Behavior of Oil and Gas from Deepwater Blowouts

Abstract

This paper presents a detailed analysis of different deepwater blowout scenarios using the Clarkson deepwater oil and gas model (CDOG). In CDOG, hydrate formation, hydrate decomposition, gas dissolution, nonideal behavior of gas, and possible gas separation from the main plume due to strong cross-currents, are integrated with the jet/plume hydrodynamics and thermodynamics. CDOG takes into account unsteady-state three-dimensional variation of ambient currents and density stratification. Detailed comparisons between CDOG simulations and deepspill field experiments have been published.
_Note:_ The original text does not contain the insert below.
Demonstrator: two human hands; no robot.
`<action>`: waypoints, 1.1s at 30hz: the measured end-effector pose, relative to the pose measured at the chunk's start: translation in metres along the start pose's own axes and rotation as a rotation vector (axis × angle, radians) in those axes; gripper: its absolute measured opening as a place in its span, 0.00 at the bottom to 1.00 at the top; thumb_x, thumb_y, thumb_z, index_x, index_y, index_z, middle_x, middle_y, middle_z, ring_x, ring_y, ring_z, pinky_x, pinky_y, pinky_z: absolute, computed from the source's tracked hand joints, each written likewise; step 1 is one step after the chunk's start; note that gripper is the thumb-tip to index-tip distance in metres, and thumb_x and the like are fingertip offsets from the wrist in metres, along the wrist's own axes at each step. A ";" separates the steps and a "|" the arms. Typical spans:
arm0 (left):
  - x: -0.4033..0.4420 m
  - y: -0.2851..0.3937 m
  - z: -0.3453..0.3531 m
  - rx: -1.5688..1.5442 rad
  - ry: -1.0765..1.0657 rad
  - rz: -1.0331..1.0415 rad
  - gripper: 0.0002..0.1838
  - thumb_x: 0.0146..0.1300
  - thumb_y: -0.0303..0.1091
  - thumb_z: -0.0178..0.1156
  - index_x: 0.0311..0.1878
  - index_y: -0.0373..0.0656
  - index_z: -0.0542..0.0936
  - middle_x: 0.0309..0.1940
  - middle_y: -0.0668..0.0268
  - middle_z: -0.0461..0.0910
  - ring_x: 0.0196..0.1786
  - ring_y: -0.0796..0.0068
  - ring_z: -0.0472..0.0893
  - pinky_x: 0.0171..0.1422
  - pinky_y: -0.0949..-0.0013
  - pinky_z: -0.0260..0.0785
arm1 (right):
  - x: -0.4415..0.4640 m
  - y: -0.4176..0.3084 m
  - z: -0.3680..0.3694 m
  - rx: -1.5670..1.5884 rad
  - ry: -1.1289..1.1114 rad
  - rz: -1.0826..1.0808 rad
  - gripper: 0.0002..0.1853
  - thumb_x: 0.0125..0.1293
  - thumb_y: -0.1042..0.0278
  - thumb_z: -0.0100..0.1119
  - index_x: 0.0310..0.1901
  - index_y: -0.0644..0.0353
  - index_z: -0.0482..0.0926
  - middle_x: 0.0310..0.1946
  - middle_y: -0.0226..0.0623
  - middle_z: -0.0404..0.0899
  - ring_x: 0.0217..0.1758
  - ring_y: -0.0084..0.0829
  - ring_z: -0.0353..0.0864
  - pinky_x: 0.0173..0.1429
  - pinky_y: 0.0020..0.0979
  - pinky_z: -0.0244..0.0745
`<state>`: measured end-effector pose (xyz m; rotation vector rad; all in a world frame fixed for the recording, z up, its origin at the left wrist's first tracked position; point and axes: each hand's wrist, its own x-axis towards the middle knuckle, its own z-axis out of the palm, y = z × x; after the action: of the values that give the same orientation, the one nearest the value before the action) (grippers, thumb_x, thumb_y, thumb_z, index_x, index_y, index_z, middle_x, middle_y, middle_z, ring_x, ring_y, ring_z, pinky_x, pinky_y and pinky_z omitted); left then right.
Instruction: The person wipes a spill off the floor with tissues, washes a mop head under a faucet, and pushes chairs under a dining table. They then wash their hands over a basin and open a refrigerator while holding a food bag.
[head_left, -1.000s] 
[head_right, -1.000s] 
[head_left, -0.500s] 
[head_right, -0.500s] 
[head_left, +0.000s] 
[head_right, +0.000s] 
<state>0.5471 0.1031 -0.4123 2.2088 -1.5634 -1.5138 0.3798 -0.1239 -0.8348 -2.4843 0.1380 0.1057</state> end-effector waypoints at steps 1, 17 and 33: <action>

The model is used to simulate 30 deepwater blowout scenarios based on realistic cases and the results are analyzed in this paper. The scenarios demonstrate the differences in plume behavior due to different ambient conditions, different types of gas, possible hydrate formation, and variations in gas-to-oil ratio. Some key findings of these analyses follow. Oil droplet sizes affect the oil surfacing time significantly. For oil-only blowouts, the ambient conditions do not affect the oil surfacing time significantly, but the location and the size of the slick are affected. For oil and gas mixes, the surfacing time is not sensitive to the type of gas in the mix, but is somewhat dependent on the ambient conditions. In none of the cases simulated here, did free gas reach the water surface. While changing the release temperature had only an insignificant effect on the model results, changing oil type or gas-to-oil ratio did affect the model results. The analyses are useful to engineers/scientists and administrators.